- Problem details:
Write out the data below exactly, from its first line to the line containing "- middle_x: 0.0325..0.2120", that line included.

[Opening Dataset records section]

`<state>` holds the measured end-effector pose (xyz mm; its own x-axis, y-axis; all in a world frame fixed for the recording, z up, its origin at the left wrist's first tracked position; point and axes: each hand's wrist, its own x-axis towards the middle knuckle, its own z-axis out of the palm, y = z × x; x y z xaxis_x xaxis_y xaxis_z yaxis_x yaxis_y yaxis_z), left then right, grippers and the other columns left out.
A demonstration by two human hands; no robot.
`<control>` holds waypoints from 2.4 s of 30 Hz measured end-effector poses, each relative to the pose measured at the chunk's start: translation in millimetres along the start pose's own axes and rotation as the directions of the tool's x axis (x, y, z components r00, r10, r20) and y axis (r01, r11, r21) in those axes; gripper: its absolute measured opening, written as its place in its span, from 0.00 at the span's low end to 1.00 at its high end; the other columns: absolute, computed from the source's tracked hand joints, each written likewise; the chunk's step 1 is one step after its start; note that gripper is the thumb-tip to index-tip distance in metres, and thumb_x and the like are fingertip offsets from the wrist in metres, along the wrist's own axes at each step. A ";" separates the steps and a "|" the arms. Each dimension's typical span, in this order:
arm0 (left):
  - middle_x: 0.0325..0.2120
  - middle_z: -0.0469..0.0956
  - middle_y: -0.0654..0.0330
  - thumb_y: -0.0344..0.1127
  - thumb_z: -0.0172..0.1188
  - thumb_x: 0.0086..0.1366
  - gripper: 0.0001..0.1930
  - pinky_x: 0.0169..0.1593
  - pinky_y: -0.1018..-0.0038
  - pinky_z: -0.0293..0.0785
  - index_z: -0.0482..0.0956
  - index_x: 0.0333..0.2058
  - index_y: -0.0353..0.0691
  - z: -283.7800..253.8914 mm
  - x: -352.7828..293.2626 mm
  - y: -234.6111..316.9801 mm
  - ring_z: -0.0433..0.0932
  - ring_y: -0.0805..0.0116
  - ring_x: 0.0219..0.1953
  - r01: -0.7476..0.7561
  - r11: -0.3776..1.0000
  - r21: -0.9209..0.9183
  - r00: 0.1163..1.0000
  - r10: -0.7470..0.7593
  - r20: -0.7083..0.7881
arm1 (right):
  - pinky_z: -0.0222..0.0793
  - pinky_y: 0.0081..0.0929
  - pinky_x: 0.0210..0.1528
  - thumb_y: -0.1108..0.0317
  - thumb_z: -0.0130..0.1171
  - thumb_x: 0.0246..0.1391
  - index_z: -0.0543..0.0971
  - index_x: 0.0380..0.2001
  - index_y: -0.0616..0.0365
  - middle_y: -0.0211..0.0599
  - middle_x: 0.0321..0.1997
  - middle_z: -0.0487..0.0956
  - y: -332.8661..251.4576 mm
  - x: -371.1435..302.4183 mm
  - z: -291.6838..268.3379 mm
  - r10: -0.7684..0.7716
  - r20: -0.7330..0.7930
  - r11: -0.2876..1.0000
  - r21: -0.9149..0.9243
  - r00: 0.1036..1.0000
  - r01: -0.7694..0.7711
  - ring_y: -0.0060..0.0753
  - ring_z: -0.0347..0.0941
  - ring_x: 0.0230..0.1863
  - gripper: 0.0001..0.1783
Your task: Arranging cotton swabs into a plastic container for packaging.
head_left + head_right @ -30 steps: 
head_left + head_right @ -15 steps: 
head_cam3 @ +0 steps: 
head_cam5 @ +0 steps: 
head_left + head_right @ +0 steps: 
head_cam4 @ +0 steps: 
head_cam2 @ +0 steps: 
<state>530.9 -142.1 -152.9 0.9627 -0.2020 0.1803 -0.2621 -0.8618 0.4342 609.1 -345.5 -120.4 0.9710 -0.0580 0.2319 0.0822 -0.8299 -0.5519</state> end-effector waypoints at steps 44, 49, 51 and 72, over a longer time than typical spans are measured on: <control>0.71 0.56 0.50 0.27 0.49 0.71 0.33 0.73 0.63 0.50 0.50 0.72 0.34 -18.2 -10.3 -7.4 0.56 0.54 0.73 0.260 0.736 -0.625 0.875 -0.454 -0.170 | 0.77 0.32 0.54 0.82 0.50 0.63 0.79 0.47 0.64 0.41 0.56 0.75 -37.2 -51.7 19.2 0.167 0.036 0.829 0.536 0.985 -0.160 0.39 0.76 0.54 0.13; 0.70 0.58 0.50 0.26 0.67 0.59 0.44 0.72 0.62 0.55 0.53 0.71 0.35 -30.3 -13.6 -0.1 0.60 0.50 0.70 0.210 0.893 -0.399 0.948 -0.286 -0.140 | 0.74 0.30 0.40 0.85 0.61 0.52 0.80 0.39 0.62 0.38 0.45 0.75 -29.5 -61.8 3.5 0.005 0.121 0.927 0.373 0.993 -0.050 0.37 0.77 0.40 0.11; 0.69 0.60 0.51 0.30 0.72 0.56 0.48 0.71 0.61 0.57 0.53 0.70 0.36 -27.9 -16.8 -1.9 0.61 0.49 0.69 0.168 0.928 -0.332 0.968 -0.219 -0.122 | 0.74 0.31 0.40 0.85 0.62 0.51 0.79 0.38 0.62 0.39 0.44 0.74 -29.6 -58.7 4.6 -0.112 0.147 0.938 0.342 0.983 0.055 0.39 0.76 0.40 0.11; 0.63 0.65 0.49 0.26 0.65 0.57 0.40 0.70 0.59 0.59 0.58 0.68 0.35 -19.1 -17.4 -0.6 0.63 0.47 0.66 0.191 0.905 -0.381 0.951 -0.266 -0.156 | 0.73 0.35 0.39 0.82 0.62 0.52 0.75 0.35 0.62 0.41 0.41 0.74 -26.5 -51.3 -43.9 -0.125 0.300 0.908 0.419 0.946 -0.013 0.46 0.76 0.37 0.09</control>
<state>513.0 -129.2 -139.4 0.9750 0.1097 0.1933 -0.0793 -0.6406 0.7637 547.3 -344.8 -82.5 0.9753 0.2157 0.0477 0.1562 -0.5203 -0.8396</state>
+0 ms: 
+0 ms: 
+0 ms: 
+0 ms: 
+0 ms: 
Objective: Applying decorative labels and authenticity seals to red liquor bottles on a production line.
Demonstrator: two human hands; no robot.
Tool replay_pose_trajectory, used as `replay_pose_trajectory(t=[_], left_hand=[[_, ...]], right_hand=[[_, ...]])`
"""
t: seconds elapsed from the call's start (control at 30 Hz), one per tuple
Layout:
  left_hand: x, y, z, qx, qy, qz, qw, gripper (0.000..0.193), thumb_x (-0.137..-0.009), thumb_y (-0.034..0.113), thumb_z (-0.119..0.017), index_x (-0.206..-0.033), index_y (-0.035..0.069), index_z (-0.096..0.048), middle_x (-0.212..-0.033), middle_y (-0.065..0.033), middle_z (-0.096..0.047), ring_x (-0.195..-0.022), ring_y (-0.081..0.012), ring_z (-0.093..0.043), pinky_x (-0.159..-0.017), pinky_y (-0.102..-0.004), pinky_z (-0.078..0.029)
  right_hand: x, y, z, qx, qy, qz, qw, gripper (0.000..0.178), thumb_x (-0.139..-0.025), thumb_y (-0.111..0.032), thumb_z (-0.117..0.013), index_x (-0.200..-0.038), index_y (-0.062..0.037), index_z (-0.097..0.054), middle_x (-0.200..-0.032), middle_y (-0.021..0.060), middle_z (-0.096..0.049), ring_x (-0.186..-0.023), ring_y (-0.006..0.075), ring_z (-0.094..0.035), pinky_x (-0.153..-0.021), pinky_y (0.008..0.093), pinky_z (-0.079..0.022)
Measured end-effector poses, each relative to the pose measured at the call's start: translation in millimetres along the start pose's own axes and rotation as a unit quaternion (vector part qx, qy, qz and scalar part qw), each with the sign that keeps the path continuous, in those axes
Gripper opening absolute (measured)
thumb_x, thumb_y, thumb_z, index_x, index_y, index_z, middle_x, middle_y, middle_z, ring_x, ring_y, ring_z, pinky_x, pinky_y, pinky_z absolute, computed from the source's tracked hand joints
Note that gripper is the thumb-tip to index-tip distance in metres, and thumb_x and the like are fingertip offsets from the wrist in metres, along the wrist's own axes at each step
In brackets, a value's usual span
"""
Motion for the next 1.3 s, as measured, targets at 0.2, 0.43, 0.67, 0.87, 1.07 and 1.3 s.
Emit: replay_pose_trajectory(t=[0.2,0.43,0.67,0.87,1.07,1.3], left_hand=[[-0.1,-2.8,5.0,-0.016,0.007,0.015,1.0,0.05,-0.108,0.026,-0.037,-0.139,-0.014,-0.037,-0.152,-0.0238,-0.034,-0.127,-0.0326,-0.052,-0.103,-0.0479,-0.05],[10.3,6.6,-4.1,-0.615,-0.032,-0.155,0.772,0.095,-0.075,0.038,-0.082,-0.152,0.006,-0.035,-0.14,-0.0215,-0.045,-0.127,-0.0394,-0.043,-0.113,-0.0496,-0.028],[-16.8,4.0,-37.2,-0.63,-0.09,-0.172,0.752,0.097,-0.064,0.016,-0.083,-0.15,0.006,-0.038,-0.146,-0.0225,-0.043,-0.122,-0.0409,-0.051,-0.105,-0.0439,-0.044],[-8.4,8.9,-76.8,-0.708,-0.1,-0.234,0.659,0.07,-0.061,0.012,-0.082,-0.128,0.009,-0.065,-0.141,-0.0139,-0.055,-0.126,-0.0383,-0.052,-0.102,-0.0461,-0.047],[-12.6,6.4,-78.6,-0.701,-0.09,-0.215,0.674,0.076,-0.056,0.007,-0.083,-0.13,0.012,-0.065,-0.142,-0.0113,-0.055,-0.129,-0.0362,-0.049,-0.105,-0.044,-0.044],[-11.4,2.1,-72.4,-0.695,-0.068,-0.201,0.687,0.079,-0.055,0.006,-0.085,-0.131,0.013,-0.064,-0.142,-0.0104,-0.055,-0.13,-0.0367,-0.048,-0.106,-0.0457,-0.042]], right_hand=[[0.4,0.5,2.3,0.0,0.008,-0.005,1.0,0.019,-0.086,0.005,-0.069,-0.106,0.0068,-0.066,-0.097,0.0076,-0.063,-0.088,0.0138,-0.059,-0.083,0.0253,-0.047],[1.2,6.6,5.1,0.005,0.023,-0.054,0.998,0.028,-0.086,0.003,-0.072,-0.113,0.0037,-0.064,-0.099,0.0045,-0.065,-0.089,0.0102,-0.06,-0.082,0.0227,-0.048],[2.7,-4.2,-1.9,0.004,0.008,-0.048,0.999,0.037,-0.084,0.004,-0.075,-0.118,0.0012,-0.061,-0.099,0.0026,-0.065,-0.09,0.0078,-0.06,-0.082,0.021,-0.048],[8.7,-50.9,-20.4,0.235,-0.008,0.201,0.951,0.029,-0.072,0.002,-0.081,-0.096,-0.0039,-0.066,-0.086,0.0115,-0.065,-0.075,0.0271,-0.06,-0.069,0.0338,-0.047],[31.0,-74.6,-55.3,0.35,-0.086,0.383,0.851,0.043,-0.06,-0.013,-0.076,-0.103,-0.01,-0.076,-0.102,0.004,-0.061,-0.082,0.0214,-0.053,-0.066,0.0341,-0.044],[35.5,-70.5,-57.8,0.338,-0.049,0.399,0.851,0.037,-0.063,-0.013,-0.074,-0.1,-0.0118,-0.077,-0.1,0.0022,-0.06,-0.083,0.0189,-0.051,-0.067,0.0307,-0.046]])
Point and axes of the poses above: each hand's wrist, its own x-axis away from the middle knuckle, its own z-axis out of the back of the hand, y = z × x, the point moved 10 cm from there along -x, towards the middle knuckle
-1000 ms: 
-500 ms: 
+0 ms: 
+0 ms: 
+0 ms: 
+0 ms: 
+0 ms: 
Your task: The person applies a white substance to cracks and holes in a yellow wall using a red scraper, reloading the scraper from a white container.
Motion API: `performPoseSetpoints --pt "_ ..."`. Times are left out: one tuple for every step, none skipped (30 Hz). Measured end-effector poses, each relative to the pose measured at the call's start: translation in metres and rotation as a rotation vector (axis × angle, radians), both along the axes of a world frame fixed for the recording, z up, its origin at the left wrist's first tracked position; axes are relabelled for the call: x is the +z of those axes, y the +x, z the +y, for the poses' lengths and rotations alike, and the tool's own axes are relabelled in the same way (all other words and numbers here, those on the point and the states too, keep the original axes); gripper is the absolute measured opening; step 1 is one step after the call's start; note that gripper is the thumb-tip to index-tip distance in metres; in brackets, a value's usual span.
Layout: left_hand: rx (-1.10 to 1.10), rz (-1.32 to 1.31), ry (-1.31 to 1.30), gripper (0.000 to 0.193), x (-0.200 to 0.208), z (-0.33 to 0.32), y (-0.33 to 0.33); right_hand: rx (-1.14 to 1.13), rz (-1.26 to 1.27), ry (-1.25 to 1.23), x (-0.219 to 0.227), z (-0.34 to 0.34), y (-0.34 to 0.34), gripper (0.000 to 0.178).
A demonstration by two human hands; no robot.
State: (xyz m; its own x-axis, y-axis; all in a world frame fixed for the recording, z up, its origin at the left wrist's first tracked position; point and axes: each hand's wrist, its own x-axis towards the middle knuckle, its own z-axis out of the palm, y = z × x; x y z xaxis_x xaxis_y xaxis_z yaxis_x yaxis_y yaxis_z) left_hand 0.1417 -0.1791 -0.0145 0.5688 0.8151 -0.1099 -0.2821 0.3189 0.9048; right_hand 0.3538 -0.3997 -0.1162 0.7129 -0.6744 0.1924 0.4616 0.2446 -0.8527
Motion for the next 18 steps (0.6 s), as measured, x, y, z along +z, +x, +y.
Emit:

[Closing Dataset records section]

- Exercise result:
`<state>` holds the measured end-effector pose (xyz mm; its own x-axis, y-axis; all in a world frame fixed for the recording, z up, its origin at the left wrist's first tracked position; point and axes: each hand's wrist, its own x-axis towards the middle knuckle, its own z-axis out of the palm, y = z × x; x y z xaxis_x xaxis_y xaxis_z yaxis_x yaxis_y yaxis_z), left then right, grippers and the other columns left out.
A demonstration by two human hands; no robot.
`<control>` holds waypoints from 2.4 s of 30 Hz measured end-effector poses, each relative to the pose measured at the chunk's start: translation in millimetres along the start pose's own axes and rotation as the directions of the tool's x axis (x, y, z components r00, r10, r20) and y axis (r01, r11, r21) in those axes; gripper: its absolute measured opening, written as its place in its span, from 0.00 at the span's low end to 1.00 at its high end; the other columns: absolute, computed from the source's tracked hand joints, each written likewise; the chunk's step 1 is one step after its start; note that gripper is the thumb-tip to index-tip distance in metres, and thumb_x and the like are fingertip offsets from the wrist in metres, along the wrist's own axes at each step. A ";" separates the steps and a "|" the arms. Each dimension's typical span, in this order:
arm0 (left):
  - middle_x: 0.0325..0.2120

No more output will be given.